EXERCISE DIRECTIONS: Search term "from": please show all lines in the listing that contain it.
[Opening COLLECTED MATERIAL section]
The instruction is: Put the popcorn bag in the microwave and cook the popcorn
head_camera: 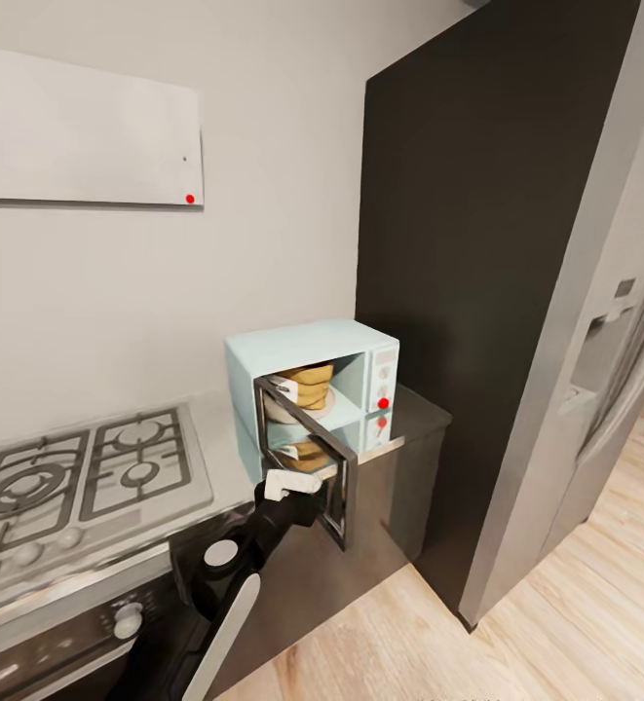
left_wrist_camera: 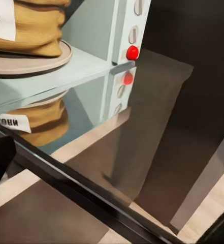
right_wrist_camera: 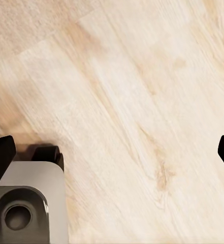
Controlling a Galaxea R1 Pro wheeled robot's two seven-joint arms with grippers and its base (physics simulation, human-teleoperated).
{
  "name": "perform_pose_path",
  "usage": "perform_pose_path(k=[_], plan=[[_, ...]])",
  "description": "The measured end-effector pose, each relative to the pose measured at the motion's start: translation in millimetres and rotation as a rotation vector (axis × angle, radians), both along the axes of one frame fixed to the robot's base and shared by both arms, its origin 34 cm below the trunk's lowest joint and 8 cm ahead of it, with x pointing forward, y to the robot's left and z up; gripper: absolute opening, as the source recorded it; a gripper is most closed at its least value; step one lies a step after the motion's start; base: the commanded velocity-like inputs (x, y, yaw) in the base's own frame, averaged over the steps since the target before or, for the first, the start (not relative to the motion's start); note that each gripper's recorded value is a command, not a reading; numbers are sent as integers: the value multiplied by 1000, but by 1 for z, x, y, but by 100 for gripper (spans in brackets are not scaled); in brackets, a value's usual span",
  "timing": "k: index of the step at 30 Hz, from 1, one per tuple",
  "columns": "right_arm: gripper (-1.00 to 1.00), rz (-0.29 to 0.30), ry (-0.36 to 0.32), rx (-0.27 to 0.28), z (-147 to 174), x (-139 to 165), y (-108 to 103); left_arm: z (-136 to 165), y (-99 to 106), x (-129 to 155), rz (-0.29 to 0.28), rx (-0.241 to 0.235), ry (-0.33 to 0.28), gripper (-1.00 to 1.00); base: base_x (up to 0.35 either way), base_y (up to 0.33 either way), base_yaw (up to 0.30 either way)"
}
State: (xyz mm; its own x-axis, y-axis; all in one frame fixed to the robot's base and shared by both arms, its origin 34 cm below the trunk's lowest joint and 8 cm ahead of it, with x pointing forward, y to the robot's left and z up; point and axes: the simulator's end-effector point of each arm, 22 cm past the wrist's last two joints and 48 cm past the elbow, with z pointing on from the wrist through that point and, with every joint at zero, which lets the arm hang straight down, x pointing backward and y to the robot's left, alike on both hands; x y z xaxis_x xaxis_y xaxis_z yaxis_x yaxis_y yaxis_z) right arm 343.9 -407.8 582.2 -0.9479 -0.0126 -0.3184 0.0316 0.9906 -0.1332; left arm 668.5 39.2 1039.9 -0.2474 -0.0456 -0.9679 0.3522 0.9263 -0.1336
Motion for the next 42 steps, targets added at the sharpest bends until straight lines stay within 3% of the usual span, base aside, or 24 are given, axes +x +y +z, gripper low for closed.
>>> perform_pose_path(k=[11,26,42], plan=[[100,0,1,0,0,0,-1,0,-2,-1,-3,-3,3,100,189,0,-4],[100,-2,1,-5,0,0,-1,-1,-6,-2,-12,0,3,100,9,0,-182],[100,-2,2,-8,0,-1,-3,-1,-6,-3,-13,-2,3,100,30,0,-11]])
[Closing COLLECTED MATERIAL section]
TASK OUTPUT:
  "timing": "k: index of the step at 30 Hz, from 1, one per tuple",
State: (xyz mm; its own x-axis, y-axis; all in one frame fixed to the robot's base and shared by both arms, its origin 34 cm below the trunk's lowest joint and 8 cm ahead of it, with x pointing forward, y to the robot's left and z up; point and axes: the simulator's end-effector point of each arm, 22 cm past the wrist's last two joints and 48 cm past the elbow, with z pointing on from the wrist through that point and, with every joint at zero, which lets the arm hang straight down, x pointing backward and y to the robot's left, alike on both hands; x y z xaxis_x xaxis_y xaxis_z yaxis_x yaxis_y yaxis_z) right arm 343.9 -407.8 582.2 -0.9479 -0.0126 -0.3184 0.0316 0.9906 -0.1332; left arm 668.5 39.2 1039.9 -0.2474 -0.0456 -0.9679 0.3522 0.9263 -0.1336

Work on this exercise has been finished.